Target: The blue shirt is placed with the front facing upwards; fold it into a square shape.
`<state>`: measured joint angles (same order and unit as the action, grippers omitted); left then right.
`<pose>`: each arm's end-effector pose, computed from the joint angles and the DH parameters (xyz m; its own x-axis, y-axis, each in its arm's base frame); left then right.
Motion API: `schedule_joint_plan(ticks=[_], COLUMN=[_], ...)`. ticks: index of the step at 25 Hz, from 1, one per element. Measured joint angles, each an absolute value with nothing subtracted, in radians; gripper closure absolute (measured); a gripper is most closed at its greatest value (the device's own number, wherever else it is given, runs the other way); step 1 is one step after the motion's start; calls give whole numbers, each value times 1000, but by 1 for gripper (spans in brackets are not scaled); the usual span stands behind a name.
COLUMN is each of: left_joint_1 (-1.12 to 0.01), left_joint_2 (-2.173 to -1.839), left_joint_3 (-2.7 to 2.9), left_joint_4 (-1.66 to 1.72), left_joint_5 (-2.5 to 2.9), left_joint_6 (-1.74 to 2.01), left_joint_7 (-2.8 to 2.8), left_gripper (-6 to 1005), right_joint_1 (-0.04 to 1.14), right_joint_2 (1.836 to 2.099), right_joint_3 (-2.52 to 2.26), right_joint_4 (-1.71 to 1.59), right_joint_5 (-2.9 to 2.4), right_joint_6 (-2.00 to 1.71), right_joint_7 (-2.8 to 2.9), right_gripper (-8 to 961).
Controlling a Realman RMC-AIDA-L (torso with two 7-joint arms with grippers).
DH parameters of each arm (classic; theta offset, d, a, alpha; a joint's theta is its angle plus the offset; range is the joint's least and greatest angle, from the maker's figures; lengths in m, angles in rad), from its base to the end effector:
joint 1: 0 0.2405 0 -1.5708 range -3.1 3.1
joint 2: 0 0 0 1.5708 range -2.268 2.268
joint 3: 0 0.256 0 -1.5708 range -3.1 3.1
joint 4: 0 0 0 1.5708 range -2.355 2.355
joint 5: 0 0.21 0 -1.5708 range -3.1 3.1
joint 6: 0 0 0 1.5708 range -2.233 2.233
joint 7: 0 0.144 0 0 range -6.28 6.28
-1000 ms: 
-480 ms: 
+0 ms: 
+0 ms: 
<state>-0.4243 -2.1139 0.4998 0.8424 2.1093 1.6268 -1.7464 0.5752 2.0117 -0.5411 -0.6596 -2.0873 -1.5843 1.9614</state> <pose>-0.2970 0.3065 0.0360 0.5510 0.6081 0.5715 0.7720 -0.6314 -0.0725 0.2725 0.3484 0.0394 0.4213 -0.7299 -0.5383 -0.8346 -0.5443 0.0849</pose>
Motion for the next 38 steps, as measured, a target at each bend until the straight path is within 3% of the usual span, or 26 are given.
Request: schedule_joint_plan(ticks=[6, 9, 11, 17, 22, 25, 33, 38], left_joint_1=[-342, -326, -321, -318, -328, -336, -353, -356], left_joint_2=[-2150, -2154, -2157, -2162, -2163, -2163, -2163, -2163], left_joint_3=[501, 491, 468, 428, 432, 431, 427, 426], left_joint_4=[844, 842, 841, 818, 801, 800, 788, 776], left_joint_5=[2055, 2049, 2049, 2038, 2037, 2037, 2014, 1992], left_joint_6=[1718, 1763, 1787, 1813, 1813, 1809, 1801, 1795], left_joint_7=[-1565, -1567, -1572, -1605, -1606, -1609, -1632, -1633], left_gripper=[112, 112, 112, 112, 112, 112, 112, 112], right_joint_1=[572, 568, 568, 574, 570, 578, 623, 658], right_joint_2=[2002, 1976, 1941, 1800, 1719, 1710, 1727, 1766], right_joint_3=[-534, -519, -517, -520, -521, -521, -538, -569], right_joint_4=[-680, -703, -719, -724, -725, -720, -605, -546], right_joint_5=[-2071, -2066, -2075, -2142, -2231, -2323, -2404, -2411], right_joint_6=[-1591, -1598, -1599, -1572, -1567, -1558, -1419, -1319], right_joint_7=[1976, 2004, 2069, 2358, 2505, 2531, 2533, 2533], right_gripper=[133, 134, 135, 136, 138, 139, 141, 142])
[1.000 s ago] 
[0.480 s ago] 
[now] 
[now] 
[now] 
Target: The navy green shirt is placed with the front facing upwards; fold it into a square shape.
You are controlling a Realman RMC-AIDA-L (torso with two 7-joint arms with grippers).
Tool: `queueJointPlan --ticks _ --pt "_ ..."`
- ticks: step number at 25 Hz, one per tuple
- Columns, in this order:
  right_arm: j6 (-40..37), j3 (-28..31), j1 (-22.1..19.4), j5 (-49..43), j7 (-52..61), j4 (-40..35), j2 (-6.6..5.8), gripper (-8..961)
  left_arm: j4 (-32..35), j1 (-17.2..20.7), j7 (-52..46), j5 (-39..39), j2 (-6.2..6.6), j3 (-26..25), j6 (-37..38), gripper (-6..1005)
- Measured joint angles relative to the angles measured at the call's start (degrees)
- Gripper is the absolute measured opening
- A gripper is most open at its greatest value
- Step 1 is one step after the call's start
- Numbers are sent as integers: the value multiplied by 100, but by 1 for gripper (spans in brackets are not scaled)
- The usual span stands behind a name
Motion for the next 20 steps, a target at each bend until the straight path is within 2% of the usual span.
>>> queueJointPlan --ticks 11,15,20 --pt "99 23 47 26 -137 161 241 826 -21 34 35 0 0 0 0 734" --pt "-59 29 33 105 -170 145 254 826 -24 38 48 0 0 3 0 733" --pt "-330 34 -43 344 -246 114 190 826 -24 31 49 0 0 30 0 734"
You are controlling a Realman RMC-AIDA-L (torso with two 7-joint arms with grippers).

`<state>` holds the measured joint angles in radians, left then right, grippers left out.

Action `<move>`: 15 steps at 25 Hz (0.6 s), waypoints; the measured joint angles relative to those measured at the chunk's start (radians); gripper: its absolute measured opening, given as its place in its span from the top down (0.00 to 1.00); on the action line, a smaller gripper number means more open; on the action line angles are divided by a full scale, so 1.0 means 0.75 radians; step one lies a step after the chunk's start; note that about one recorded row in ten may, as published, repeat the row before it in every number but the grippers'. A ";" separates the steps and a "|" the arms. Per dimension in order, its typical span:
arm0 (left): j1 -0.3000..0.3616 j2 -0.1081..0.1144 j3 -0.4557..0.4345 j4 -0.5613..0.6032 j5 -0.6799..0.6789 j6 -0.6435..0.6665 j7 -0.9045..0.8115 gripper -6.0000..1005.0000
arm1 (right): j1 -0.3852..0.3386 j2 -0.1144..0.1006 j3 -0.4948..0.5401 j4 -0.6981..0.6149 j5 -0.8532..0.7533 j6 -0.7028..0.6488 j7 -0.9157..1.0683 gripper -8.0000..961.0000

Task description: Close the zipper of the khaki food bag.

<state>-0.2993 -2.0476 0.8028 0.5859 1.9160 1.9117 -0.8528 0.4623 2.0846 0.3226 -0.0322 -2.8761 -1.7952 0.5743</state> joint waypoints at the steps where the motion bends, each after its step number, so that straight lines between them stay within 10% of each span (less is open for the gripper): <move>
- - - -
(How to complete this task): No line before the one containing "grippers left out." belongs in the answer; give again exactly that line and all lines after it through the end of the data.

(Expected answer):
`<state>` holds the measured joint angles in radians, left then right, grippers left out.

Action `<move>`: 15 steps at 25 Hz (0.6 s), waypoints; the measured joint angles relative to those measured at the chunk's start (radians); gripper: its absolute measured opening, given as its place in its span from the top down (0.00 to 1.00); on the action line, a smaller gripper number means more open; on the action line angles are divided by a full scale, so 1.0 means 0.75 radians; step one lies a step after the chunk's start; note that about one recorded row in ten may, as published, repeat the row before it in every number but the grippers'. A ";" separates the steps and a "|" the arms. Per dimension in order, its typical span:
arm0 (left): j1 -0.3000..0.3616 j2 -0.1081..0.1144 j3 -0.4557..0.4345 j4 -0.5613..0.6032 j5 -0.6799..0.6789 j6 -0.6435..0.6665 j7 -0.9045..0.8115 gripper -6.0000..1005.0000
arm1 (right): j1 -0.3852..0.3386 j2 -0.1144..0.1006 j3 -0.4948..0.5401 j4 -0.6981..0.6149 j5 -0.8532..0.7533 j6 -0.7028..0.6488 j7 -0.9157..1.0683 gripper -8.0000..961.0000

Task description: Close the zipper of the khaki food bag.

<state>-0.2993 -2.0476 0.8028 0.5859 1.9160 1.9117 -0.8528 0.4623 2.0846 0.3226 -0.0322 -2.8761 -1.7952 0.5743</state> joint waypoints at the steps where the motion bends, each after its step number, so that straight lines between them stay within 10% of each span (less is open for the gripper): <move>

The exercise is complete with this answer.